Enter Night_ A Biography of Metallica - Mick Wall [106]
The band was becoming road-hardened. Even James was starting to lighten up – onstage and off. He boasted to Xavier Russell, who joined the tour for a few days, about some of the adventures he was now having. Having spent ‘hours and hours in the bar’ they had decided to really ‘booze it up’ in Armored Saint bassist Joey Vera’s room. ‘We were all getting really ripped and started throwing bottles out the window. They were smashing and it sounded really neat. But that soon got boring, so I threw Joey’s black-and-red leather jacket out and it landed in the pool, which luckily had its cover on. We went down to get it and on the way back up to the tenth floor I decided to open the elevator doors between floors…we then got stuck for half an hour and everyone is like freaking out and I started shouting, “Get us the fuck out of here!” We finally get up to the tenth floor and by now I’m pretty [mad] so I see this fire extinguisher hanging on the wall. So I kinda took it down and started squirting people with it – all this CO2 or some kinda shit was comin’ out of it.’
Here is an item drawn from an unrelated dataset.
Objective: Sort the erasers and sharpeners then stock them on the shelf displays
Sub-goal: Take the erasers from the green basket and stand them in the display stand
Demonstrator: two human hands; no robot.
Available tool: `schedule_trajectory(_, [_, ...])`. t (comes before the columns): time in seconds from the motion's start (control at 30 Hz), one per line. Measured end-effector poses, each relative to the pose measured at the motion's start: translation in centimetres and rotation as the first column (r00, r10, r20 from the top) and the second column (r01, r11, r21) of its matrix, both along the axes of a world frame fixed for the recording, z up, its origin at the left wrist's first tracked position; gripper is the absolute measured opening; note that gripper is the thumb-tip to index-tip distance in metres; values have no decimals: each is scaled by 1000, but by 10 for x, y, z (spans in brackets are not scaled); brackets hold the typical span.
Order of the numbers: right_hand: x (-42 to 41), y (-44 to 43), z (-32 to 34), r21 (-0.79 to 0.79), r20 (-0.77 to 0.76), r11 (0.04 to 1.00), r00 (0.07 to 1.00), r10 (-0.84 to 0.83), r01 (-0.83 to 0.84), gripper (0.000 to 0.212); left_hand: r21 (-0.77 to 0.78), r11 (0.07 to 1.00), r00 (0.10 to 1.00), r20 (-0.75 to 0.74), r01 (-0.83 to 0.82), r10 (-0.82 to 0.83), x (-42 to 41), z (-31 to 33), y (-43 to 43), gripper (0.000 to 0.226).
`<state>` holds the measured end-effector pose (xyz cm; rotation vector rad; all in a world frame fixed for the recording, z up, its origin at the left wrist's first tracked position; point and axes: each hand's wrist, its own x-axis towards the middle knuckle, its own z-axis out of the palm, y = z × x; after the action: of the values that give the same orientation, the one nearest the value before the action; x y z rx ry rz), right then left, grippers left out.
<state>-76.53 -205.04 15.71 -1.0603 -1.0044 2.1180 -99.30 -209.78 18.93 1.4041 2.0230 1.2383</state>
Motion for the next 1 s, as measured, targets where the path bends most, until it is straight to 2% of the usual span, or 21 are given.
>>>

Not coincidentally, it was around this time the band picked up the nickname, first gleefully reported in Kerrang!, of Alcoholica. James was going through his schnapps phase. That and beer and vodka, ‘embracing alcohol at a different level from the rest of us’, as Lars later put it. Lars had ‘more of the binge mentality. I’d go every night for three days. Then I wouldn’t touch a drop for the next four.’ For James it was different. Drinking was becoming another mask he could hide behind. ‘I think drinking made me forget a lot of stuff at home,’ he later reflected. ‘Then it became fun.’ It was a fan who’d come up with the name Alcoholica, designing a T-shirt based on the Kill ’Em All album cover, the title recast as Drank ’Em All and the Metallica logo supplanted by that of Alcoholica, the ghoulish hammer and blood pool replaced by an overturned vodka bottle, its contents spilling out. ‘We thought it was pretty cool,’ said James. ‘We had shirts like that made up for ourselves.’
The booze provided a lift in other, more tangible ways too. Most significantly, Hetfield was now finding his voice – real and imagined – as the frontman. Megadeth bassist David Ellefson recalls being ‘totally blown away’ when he caught the Metallica/Armored Saint show at the Hollywood Palladium in March. ‘I’d seen them play on Kill ’Em All at the Country Club [in Reseda, in August, 1983] and it was good [but] they hadn’t quite settled into the pocket yet, as all bands do once you’ve been on the road for a few years. But when I walked in [at the Palladium in ’85] I remember James coming out with his shirt off and it was just ferocious. Like, holy smokes, man! This band has arrived! There’s nobody like this doing this.’ Recalls Joey Vera, who watched Metallica from the side of the stage most nights of that tour: ‘It was a fire that was beginning to burn. That’s where I first saw it on a daily basis, in every small town. It’s one thing to see something in a magazine, or one show in a big city, but when we were on tour together we played every shithole across the US and that’s where you got to see, like, wow, this is having the same effect in front of two hundred people or in front of six hundred people.’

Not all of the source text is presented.